Only a few months ago, the chair of the NZ Green Investment Fund (NZGIF) and chancellor of the University of Auckland, Cecilia Tarrant, visited my “Law and Economics” class. Why? She’s a lawyer who worked in “structured products” and “real estate finance” at Morgan Stanley in New York – and knows a Kiwi friend of mine who’s at Google there. She presented some slides on the NZGIF.

The first slide below is very green. The second features “NZGIF Solar Finance”. The third shows how NZGIF has created a structure, via its Solar Finance vehicle, that “provides a simple and repeatable financing solution for solar energy”. Its “cornerstone partner” is a company called SolarZero, which provides an “investment grade” asset.

Chancellor Tarrant is the nicest, friendliest person in the world – though I’d like to meekly comment that SolarZero was put into liquidation two weeks ago and may end up costing the taxpayer, who is funding NZGIF, $100 million dollars. Turns out the structure that the Green Investment Fund provided was not “simple” nor “repeatable”.

Turns out its “cornerstone partner” was not made of stone, but subject to liquefaction.
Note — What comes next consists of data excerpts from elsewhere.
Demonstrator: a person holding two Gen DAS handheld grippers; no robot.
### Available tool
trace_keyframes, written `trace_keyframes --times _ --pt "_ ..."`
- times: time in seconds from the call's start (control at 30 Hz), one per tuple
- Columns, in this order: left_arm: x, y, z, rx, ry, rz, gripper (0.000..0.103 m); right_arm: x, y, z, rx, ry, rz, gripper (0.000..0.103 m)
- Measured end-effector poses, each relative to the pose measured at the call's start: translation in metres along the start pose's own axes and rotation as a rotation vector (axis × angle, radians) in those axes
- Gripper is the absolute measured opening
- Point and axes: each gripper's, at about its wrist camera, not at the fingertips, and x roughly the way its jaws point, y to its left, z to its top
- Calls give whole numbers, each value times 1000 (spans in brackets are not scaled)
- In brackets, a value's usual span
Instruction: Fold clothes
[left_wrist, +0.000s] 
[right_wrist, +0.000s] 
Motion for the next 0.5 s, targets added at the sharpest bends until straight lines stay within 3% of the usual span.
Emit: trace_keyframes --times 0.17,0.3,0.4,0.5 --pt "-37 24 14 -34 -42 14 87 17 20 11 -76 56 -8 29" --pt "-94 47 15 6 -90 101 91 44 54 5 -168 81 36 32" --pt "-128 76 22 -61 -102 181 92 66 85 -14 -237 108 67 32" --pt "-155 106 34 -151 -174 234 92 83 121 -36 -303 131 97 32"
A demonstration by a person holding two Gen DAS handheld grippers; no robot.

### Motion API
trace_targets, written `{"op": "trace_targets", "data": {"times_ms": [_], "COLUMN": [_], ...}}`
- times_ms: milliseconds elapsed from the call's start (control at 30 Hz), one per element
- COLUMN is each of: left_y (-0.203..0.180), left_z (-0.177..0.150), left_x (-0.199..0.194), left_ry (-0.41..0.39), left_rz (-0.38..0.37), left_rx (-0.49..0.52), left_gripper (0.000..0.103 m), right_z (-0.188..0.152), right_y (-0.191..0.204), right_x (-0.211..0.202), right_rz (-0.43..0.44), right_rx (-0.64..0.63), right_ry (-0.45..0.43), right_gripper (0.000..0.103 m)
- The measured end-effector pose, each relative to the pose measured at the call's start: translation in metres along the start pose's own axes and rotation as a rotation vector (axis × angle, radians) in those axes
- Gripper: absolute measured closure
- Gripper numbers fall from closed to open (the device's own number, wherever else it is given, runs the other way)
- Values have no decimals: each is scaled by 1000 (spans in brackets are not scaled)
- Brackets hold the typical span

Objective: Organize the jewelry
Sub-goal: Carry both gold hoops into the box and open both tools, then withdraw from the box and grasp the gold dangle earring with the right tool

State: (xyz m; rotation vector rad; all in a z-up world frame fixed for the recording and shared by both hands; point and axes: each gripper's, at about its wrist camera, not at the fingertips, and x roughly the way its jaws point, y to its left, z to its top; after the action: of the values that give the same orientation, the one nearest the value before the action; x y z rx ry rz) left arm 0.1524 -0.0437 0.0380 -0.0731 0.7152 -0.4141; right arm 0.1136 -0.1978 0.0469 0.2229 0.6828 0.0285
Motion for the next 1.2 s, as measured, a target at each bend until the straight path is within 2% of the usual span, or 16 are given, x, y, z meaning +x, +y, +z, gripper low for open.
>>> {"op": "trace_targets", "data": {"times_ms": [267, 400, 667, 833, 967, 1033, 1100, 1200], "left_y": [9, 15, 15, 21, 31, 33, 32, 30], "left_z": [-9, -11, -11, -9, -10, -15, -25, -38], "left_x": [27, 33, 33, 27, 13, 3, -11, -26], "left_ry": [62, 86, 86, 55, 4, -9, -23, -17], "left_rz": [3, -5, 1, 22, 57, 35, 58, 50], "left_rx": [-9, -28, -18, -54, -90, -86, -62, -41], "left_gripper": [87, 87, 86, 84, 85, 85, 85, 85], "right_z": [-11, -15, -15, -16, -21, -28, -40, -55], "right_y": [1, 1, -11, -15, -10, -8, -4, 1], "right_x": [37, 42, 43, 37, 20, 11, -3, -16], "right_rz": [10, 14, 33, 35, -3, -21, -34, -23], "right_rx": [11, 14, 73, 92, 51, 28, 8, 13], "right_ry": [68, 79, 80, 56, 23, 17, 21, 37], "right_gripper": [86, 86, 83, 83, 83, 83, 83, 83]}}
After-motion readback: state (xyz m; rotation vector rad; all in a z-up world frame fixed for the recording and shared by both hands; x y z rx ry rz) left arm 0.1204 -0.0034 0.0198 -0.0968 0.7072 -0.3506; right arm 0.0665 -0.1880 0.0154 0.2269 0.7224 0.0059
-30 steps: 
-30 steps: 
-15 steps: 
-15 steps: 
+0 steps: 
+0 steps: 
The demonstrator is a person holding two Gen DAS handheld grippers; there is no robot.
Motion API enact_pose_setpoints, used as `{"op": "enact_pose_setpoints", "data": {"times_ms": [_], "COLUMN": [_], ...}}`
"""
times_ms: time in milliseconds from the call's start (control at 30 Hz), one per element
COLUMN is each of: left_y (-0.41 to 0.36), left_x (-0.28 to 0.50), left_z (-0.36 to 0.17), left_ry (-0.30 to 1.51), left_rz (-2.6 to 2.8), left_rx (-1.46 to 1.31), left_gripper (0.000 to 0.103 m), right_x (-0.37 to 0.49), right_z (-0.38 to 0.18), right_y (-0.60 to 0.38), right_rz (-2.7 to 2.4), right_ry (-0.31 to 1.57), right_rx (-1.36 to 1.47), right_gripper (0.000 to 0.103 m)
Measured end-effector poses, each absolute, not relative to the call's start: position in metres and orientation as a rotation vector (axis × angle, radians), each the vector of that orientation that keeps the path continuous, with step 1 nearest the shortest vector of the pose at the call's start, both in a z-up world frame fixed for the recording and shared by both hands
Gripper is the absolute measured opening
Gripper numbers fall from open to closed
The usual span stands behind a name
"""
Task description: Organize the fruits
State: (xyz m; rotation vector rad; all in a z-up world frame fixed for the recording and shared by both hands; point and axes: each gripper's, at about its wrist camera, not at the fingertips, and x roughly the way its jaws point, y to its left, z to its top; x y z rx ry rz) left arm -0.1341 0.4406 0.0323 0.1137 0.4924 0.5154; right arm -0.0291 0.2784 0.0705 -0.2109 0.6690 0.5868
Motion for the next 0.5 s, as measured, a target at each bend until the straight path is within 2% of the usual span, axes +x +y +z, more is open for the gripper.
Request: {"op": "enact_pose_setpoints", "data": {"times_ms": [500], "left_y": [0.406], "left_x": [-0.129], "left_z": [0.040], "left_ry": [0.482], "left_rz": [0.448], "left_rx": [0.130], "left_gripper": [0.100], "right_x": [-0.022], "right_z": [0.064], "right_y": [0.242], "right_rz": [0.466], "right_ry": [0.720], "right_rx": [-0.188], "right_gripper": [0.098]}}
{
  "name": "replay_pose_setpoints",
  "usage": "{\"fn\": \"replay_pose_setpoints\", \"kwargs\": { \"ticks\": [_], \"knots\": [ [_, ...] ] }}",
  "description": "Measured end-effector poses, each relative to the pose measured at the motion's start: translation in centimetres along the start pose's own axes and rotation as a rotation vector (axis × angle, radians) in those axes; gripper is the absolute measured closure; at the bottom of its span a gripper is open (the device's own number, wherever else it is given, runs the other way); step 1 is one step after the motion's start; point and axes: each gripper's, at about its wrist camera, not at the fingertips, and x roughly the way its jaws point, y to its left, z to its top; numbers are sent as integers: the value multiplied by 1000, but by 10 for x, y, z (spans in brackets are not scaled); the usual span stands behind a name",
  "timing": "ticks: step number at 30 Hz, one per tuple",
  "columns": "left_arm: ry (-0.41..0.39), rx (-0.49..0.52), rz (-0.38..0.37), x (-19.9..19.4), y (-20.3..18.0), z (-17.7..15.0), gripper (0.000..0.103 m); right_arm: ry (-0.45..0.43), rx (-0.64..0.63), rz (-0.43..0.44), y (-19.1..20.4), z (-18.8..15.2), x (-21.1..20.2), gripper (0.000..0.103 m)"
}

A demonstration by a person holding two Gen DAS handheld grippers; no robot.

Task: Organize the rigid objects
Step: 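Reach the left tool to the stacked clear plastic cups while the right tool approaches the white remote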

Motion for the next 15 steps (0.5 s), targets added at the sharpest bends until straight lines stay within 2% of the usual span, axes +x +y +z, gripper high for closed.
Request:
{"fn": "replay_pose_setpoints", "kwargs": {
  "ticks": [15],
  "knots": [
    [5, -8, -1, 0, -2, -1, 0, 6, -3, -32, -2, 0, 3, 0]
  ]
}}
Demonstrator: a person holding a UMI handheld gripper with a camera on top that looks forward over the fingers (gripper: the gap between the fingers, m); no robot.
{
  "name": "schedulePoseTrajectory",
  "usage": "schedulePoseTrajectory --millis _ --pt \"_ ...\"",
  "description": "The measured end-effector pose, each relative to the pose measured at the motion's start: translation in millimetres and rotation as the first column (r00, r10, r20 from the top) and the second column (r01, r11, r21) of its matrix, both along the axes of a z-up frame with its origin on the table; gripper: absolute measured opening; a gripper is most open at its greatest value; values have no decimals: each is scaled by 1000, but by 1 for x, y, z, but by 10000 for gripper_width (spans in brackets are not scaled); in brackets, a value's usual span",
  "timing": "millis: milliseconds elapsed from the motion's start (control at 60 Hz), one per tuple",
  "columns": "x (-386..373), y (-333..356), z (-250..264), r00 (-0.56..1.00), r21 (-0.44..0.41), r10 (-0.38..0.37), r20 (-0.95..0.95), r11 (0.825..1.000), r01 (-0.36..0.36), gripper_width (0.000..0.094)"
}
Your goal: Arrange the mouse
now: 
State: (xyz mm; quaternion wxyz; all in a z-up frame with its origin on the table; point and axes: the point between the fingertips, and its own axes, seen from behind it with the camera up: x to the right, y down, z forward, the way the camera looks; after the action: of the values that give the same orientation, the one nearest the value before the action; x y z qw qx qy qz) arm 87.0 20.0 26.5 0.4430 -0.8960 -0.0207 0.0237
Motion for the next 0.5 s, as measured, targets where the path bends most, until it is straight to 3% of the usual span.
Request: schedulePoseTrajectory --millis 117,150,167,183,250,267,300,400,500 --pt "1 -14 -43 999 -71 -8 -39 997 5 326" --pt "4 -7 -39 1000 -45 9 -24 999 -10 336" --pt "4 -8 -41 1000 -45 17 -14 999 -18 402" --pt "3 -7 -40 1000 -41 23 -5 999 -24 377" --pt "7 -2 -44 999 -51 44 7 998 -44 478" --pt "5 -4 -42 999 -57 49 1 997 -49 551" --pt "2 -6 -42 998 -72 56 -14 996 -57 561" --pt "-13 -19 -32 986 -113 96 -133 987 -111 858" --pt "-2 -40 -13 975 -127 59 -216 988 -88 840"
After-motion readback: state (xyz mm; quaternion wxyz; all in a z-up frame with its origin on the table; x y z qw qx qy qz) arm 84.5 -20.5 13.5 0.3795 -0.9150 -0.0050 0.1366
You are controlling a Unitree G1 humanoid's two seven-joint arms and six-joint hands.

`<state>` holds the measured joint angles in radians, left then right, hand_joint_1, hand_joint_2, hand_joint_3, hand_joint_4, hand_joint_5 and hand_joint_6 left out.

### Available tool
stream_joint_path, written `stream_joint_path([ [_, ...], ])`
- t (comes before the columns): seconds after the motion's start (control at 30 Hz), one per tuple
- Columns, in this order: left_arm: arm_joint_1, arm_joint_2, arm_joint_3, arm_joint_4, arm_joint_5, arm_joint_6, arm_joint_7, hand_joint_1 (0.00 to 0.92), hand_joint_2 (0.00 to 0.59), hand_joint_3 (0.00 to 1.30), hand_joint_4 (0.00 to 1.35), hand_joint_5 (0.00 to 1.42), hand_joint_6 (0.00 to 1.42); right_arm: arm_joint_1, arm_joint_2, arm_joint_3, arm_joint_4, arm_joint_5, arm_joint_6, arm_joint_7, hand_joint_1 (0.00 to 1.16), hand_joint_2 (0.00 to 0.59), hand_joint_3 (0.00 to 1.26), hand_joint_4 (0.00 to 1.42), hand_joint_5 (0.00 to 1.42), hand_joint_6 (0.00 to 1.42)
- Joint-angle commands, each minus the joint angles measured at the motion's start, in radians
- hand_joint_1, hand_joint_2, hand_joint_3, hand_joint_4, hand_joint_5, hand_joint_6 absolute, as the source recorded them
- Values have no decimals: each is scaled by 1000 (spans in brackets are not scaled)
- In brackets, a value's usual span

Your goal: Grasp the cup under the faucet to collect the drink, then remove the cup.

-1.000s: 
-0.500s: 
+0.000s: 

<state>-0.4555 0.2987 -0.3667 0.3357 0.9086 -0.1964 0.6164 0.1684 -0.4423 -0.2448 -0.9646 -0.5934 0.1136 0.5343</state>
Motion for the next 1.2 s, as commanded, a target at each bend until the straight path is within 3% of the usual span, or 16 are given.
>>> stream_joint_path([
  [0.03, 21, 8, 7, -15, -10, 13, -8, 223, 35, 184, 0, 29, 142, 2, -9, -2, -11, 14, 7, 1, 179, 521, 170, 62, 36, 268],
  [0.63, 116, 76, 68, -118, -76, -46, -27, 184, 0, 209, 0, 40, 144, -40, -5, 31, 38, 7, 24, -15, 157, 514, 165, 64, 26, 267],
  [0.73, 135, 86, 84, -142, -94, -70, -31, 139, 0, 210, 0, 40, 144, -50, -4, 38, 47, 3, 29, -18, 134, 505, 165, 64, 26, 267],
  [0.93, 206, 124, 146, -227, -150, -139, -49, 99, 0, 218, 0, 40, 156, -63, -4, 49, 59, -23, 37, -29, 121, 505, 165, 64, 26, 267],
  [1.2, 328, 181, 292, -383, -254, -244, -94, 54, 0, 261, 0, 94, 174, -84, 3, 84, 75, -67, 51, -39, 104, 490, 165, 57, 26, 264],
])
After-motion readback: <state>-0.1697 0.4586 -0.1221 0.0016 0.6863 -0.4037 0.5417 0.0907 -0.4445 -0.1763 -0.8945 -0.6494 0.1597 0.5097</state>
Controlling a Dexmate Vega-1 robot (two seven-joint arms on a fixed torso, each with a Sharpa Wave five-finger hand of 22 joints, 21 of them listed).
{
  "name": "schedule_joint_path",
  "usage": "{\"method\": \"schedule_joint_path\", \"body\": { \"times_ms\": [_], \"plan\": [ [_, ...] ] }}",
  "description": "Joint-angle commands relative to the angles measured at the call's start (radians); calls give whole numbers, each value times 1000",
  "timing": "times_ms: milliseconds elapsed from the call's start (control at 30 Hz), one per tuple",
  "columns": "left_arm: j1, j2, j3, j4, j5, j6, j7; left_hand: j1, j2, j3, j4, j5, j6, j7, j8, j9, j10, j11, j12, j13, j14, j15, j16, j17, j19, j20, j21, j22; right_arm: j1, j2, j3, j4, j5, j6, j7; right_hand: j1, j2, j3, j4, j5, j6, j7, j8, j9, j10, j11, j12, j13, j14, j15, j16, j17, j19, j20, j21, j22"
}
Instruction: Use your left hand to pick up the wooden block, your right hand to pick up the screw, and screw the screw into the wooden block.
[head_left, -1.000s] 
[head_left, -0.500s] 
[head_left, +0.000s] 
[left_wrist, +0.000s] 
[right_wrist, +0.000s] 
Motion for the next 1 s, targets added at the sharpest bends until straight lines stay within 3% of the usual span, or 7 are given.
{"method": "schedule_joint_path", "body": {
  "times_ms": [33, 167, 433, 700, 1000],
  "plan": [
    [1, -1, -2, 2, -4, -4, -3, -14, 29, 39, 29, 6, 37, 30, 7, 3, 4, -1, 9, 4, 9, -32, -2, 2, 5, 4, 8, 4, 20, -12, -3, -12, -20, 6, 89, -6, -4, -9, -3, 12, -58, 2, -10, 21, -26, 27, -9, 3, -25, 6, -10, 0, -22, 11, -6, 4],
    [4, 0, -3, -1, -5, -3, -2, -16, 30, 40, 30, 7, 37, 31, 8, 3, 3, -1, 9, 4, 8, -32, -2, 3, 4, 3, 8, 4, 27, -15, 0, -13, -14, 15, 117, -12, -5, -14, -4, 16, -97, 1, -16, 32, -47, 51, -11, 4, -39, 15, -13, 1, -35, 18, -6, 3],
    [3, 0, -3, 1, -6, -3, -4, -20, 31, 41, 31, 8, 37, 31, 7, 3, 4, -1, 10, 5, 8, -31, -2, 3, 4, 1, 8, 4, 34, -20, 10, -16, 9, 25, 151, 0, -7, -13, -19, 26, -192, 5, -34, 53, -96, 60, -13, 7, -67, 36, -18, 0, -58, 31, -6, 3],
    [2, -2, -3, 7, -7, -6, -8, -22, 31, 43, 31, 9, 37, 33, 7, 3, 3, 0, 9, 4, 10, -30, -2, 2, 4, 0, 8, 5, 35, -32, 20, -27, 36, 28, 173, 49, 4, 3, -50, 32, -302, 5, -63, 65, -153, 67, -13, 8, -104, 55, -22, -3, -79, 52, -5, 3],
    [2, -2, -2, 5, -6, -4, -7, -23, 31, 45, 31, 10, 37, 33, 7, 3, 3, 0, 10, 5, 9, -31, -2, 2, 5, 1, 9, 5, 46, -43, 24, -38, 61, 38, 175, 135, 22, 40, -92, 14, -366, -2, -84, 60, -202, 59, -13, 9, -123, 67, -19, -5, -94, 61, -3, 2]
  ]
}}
The power point slides are great and colorful, although, I do wonder, may be in need of a little revising for next year’s class. The NZ Green Investment Fund should itself be liquidated. NZ already prices carbon via our Emissions Trading Scheme. We can’t afford ‘picking winner’ subsidies when our economy has stagnated.

Have the Greens thought about how scarce resources should be allocated between solar panels and helping the poor? Do they think this $100 million was better spent on panels – or on taking 100 families out of poverty? My preference is the latter.